Спокойным, даже каким-то заправским движением Зоя повернула ключ в двери Козаченко, открыла ее и жестом пригласила Соловьева войти. Соловьев хотел было продемонстрировать ответный жест, но, подумав, что галантность в этом случае неуместна, переступил порог.

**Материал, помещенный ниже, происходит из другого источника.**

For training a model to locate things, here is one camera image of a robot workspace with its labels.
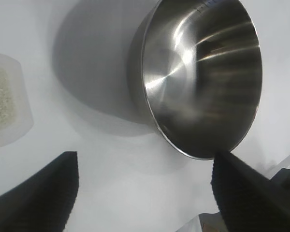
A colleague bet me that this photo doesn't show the stainless steel mixing bowl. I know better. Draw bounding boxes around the stainless steel mixing bowl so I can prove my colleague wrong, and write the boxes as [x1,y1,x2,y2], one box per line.
[127,0,263,160]

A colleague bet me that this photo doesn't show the clear plastic measuring cup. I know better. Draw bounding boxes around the clear plastic measuring cup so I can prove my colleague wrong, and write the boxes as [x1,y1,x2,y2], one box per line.
[0,51,35,149]

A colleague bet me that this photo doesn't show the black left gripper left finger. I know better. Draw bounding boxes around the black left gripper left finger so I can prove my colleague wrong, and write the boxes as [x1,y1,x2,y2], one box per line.
[0,150,80,232]

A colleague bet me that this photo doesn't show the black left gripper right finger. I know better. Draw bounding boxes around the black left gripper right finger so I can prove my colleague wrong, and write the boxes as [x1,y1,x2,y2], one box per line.
[210,150,290,232]

Первым, что он увидел в комнате, был дубовый шкаф с двуглавыми орлами. Об одну из этих голов разбил свою голову старик Козаченко. Двуспальная кровать – центр разыгравшейся драмы. Козаченко-младший ничего, стало быть, из мебели не выбросил. В углу под рушником – вышитый крестиком портрет Т. Г. Шевченко. Справа от портрета (вот тебе и раз, Соловьев сначала даже не понял) две фотографии Зои. Зоя на кухне у генеральского стола, на заднем плане – ваза с хризантемами. Зоя на пляже. Трусики, чуть съехавшие с натянувшей кожу косточки. Соловьев подумал, что в компании таких фотографий жизнь холостяка не могла быть простой. Даже под наблюдением Шевченко.

– Он тебя любит?

Зоя пожала плечами. Стоя у секретера, она выдвигала ящик за ящиком и просматривала их содержимое. Соловьева, если не дрожавшего, то, по крайней мере, чрезвычайно взволнованного, удивляло, с каким спокойствием Зоя производила этот тихий обыск. Стопки бумаги (как правило, чистой) инспектировались большим пальцем, скользившим по ребрам листов. Листы при этом издавали легкий вентиляторный звук, напоминавший также шелест колоды карт перед сдачей. Иногда что-то звенело, иногда – щелкало. Какие-то предметы Зоя выкладывала на секретер и, закончив просмотр очередного ящика, клала на место.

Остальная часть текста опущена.